WHAT IS NEEDED >>
Only lines with the string "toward" are wanted. Pull them out of the data.

DATASET EXTRACT >>

%%

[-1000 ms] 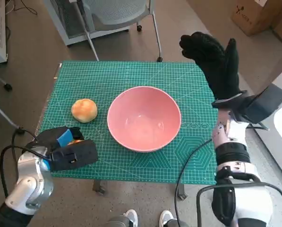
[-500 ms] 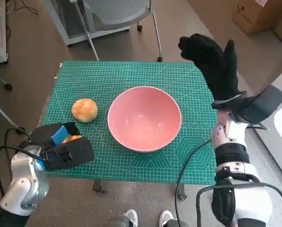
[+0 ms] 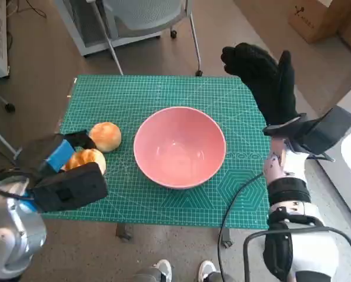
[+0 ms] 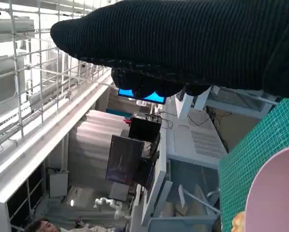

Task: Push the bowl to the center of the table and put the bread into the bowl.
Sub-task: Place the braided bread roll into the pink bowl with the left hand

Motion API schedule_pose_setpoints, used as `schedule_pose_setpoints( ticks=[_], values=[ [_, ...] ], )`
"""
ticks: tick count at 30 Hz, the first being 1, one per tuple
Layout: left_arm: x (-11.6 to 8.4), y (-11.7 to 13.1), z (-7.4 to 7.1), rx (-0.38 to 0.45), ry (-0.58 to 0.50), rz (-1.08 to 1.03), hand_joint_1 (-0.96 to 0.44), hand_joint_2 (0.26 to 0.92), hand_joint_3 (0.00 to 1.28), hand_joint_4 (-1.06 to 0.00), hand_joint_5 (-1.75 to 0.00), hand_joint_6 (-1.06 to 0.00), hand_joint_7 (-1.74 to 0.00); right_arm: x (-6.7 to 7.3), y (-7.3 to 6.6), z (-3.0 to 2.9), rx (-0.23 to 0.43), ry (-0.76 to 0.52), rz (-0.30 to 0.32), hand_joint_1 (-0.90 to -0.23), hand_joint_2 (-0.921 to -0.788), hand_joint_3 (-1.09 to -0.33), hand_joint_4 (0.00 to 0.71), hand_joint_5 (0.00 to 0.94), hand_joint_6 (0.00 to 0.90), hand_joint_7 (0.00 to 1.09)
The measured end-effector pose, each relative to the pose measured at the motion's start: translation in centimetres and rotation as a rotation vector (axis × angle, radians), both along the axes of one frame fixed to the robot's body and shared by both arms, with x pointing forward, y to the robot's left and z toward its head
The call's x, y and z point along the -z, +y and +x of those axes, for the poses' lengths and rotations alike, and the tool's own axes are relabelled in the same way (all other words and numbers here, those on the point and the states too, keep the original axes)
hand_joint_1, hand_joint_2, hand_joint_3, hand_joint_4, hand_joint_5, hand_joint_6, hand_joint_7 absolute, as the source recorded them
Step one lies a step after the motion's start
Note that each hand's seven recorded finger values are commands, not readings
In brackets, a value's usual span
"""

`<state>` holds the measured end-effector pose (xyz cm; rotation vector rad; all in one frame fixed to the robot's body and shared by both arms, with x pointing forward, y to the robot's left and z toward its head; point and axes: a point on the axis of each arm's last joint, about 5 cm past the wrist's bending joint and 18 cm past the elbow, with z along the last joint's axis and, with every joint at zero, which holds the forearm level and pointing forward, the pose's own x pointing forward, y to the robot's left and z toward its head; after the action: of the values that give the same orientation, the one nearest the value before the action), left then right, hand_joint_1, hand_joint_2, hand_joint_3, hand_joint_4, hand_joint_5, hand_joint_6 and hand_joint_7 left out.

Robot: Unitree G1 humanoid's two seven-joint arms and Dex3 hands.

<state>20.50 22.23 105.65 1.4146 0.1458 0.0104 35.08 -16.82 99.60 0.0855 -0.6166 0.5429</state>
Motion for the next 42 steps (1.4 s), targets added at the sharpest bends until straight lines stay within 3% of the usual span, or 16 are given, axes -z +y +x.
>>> schedule_pose_setpoints(
  ticks=[10,15,24,30,42],
  values=[
    [-2.9,-1.8,0.4,0.085,-0.157,0.024,0.00,0.908,0.02,-0.79,-0.99,-0.70,-1.17,0.1,0.2,-0.01,0.006,0.004,-0.001,-0.709,-0.921,-0.697,0.234,0.003,0.363,0.00],
    [-3.4,-3.1,1.9,0.143,-0.180,0.023,0.00,0.917,0.01,-0.77,-0.99,-0.69,-1.19,0.2,0.2,-0.11,0.033,-0.002,-0.006,-0.721,-0.921,-0.691,0.223,0.000,0.357,0.00],
    [-1.9,-6.4,5.0,0.256,-0.094,0.029,0.00,0.920,0.07,-0.69,-1.16,-0.61,-1.18,0.8,0.0,-0.49,0.057,-0.013,-0.028,-0.711,-0.921,-0.699,0.210,0.000,0.355,0.00],
    [-1.3,-8.3,7.0,0.311,-0.058,0.006,0.00,0.918,0.06,-0.70,-1.22,-0.64,-1.09,1.1,-0.2,-0.63,0.066,-0.012,-0.028,-0.710,-0.921,-0.705,0.205,0.000,0.349,0.00],
    [2.1,-9.8,10.8,0.333,0.049,-0.123,0.00,0.919,0.06,-0.69,-1.29,-0.67,-0.99,1.3,-1.0,-0.78,0.064,-0.017,-0.010,-0.665,-0.921,-0.719,0.156,0.001,0.348,0.00]
  ],
)
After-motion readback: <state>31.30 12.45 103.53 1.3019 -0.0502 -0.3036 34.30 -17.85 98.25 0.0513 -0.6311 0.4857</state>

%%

ANSWER SPACE >>
The measured end-effector pose, each relative to the pose measured at the motion's start: translation in centimetres and rotation as a rotation vector (axis × angle, radians), both along the axes of one frame fixed to the robot's body and shared by both arms, with x pointing forward, y to the robot's left and z toward its head
`<state>` holds the measured end-effector pose (xyz cm; rotation vector rad; all in one frame fixed to the robot's body and shared by both arms, with x pointing forward, y to the robot's left and z toward its head; point and axes: a point on the axis of each arm's last joint, about 5 cm past the wrist's bending joint and 18 cm past the elbow, with z along the last joint's axis and, with every joint at zero, which holds the forearm level and pointing forward, the pose's own x pointing forward, y to the robot's left and z toward its head; after the action: of the values that give the same orientation, the one nearest the value before the action), left then right, hand_joint_1, hand_joint_2, hand_joint_3, hand_joint_4, hand_joint_5, hand_joint_6 and hand_joint_7 left out.

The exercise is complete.